I suspect it's real, at least in a superficial way, just by giving them the benefit of the doubt that they're actually doing what their business is based on, which is monitoring darknets for threat behavior.
posted by ardgedee at 5:16 AM on July 1, 2014


I am riding the gleaming obsidian shark at the centre of my Kuang Grade Mark Eleven program straight into Norse's servers as we speak. I shall tell you what I find on the other side.
posted by longbaugh at 6:45 AM on July 1, 2014


For what it's worth, ardgedee, they've shown attacks like the recent facebook mega-DDoS before any blogs or news sites posted about them or anyone outside of facebook really knew they were going on. It kinda spread through social media with "woah look at what's going down on the map on this site", then people figured out what was actually in that location and why facebook was down.
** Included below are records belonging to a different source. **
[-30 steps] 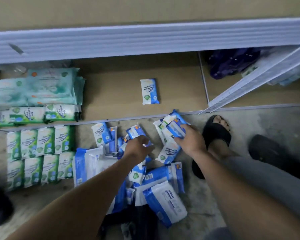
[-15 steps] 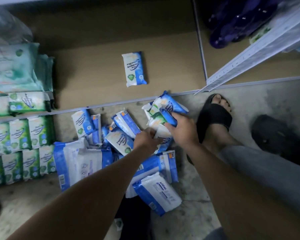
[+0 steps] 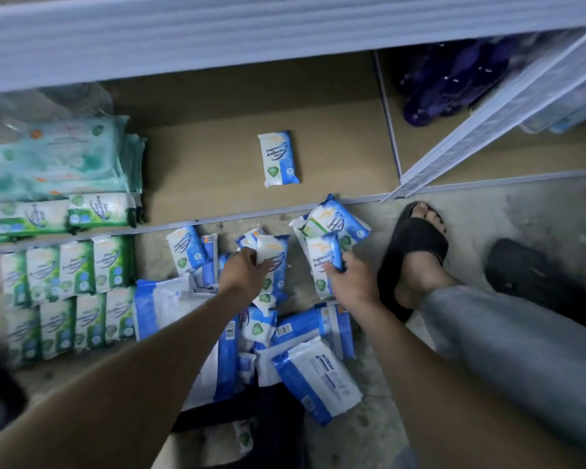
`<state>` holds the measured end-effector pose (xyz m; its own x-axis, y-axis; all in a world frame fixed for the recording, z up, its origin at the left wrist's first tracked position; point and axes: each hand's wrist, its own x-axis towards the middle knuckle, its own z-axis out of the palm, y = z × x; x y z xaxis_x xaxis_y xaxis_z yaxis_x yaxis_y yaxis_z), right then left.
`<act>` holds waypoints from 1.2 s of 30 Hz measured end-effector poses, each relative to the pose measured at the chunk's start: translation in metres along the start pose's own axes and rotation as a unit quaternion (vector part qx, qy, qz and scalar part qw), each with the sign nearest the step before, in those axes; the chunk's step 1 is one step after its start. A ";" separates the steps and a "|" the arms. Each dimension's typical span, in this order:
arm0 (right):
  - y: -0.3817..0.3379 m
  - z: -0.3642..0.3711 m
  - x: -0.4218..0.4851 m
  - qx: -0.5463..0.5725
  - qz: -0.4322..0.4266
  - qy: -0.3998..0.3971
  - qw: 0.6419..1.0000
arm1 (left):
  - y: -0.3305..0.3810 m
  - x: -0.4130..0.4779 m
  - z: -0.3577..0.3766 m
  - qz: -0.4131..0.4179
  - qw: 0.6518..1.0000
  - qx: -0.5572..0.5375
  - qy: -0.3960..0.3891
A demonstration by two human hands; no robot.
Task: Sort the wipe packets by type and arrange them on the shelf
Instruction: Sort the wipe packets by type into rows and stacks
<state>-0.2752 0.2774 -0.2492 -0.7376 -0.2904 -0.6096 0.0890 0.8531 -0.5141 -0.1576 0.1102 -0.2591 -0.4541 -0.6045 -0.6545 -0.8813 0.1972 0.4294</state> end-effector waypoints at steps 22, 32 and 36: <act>0.005 -0.028 0.066 -0.152 -0.124 0.145 0.970 | 0.037 0.006 0.064 0.065 0.997 -0.032 0.003; 0.009 -0.030 0.086 -0.183 -0.113 0.103 0.971 | 0.057 0.020 0.098 -0.011 1.000 0.009 -0.009; 0.015 -0.031 0.075 -0.179 -0.059 0.109 0.976 | 0.053 0.018 0.091 -0.013 0.999 -0.032 -0.035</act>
<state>-0.3500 0.2819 -0.2845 -0.8567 -0.3298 -0.3965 -0.2159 0.9275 -0.3051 -0.2241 0.1801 -0.3047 -0.4420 -0.5533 -0.7061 -0.8834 0.1319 0.4496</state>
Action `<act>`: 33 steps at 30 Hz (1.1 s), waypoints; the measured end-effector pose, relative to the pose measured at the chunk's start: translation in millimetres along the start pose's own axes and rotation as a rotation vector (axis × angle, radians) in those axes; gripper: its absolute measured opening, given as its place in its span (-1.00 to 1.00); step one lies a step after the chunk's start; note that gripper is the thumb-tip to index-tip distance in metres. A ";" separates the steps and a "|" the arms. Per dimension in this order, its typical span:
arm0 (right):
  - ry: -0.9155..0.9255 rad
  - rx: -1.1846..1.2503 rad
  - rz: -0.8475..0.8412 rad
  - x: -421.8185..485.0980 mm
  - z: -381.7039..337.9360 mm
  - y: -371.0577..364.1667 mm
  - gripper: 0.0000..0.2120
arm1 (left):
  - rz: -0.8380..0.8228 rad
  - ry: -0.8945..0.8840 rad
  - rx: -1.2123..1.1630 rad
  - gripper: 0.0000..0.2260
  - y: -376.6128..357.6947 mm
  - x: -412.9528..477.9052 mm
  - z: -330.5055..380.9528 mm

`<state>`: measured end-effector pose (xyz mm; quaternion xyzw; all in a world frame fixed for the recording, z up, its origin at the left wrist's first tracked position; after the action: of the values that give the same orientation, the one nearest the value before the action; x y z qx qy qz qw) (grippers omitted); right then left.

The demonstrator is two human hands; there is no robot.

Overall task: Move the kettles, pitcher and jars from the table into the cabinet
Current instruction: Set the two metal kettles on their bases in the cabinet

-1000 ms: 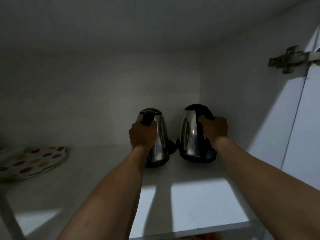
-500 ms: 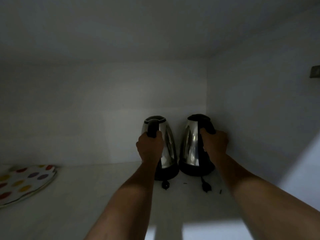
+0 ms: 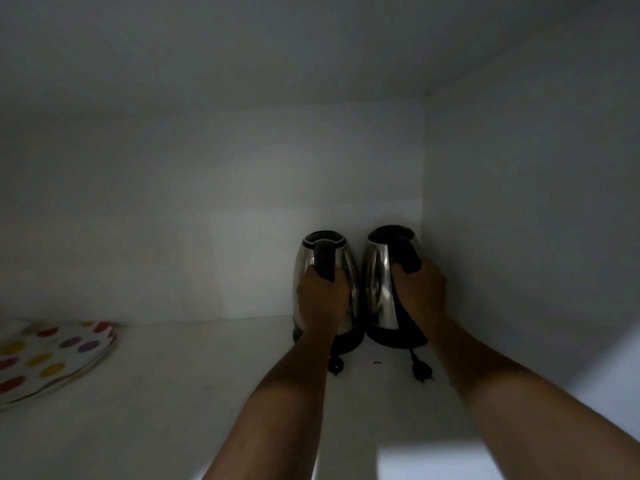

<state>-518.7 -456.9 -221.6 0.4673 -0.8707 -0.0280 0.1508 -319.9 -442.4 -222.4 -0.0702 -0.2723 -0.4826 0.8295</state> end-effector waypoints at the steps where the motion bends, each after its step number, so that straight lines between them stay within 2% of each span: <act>1: -0.002 -0.015 -0.006 -2.0 -1.8 1.2 -0.75 | -0.025 0.004 0.013 -0.86 0.8 0.8 -0.2; 5: -0.122 -0.067 -0.090 -8.7 5.4 3.8 -0.78 | -0.133 0.039 0.070 -0.79 5.9 -0.1 -1.9; 9: -0.178 -0.140 -0.140 -22.3 8.9 14.0 -0.52 | -0.231 0.040 0.151 -0.60 17.5 -8.2 3.3; 16: -0.186 -0.280 -0.141 -63.1 -7.4 40.5 -0.32 | -0.254 -0.032 0.240 -0.31 45.4 -31.9 24.0; 21: -0.161 -0.291 -0.164 -98.2 -24.2 56.9 -0.42 | -0.293 -0.095 0.268 -0.31 69.4 -50.6 38.3; 28: -0.039 -0.378 -0.187 -169.2 -58.5 73.0 -0.47 | -0.460 -0.177 0.355 -0.36 112.4 -92.2 64.3; 31: -0.007 -0.393 -0.255 -202.8 -78.4 79.3 -0.53 | -0.470 -0.228 0.411 -0.42 141.9 -111.2 85.2; 33: 0.049 -0.407 -0.322 -227.2 -93.2 80.6 -0.74 | -0.452 -0.224 0.416 -0.55 167.3 -123.9 99.5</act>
<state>-439.0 -216.3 -171.2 0.5606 -0.7575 -0.2151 0.2562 -265.6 -222.5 -178.5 0.1105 -0.4632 -0.5777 0.6629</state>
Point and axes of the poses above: each hand's wrist, its own x-axis towards the middle knuckle, its own y-axis out of the back of the hand, z = x × y, the point moved 5 cm from there along x, towards the middle knuckle, and after that the axes turned 9 degrees about -y, right-handed, at the moved point
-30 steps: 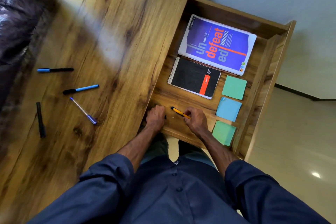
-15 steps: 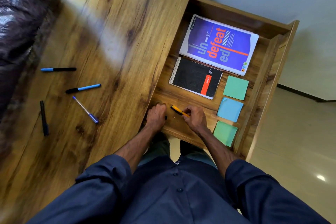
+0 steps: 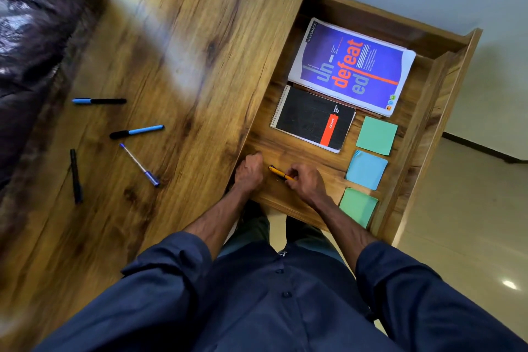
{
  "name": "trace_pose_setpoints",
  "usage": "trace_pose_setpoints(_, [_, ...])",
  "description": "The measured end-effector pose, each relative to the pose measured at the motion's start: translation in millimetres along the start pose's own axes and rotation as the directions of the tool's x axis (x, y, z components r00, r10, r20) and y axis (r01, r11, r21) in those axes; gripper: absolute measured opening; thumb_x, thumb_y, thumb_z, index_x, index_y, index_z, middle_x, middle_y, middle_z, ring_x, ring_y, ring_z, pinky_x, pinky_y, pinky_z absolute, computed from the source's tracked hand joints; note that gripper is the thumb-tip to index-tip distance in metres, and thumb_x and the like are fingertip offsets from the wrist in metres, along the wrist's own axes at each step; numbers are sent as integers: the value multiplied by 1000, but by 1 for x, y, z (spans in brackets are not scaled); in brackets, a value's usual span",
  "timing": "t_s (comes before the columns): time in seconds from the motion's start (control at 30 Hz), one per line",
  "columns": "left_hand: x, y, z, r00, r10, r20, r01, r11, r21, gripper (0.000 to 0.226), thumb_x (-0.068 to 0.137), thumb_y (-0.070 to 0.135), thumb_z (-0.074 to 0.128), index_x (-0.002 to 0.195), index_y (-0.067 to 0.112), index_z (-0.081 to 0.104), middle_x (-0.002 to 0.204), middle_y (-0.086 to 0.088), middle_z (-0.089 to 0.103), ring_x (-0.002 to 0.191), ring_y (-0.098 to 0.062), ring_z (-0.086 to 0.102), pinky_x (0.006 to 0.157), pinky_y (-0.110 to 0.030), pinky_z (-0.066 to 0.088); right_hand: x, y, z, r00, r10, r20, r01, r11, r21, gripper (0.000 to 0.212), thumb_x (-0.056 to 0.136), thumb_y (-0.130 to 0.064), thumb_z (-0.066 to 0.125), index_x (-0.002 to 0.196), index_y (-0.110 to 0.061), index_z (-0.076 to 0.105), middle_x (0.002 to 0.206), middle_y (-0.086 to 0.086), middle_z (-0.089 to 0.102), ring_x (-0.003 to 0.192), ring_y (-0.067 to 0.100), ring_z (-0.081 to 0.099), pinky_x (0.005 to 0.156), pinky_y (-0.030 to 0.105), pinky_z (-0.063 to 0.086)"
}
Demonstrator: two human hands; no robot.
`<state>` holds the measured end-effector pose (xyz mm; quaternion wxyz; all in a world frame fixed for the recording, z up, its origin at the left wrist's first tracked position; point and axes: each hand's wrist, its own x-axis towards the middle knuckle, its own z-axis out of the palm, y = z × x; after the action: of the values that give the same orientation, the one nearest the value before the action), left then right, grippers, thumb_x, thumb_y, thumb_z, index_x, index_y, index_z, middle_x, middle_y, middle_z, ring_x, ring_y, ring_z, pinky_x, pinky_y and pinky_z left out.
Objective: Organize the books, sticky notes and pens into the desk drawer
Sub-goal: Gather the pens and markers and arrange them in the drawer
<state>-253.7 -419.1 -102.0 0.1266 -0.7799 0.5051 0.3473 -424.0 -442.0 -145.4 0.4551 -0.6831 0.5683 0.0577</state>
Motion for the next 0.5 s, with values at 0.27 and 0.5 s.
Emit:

So it's monitoring something. I feel like it might be monitoring in a pretty abstract superficial way as you saix, but it is actually linked up with reality.
posted by emptythought at 12:28 PM on July 1, 2014


Scottsdale really, really, really hates Santa Ana.
posted by Spatch at 12:33 PM on July 1, 2014


I'm not sure why the attacks on St. Louis specifically, but we're home to a nearby Air Force Base that handles logistics for all of the DOD. We're also home to Monsanto, which surely must have some IP worth stealing. We also have major airline stuff here (Boeing). A Federal Reserve Bank. MEPS (the military's personnel database, in essence). Or maybe the Chinese just want the secret formula for Budweiser (God knows why).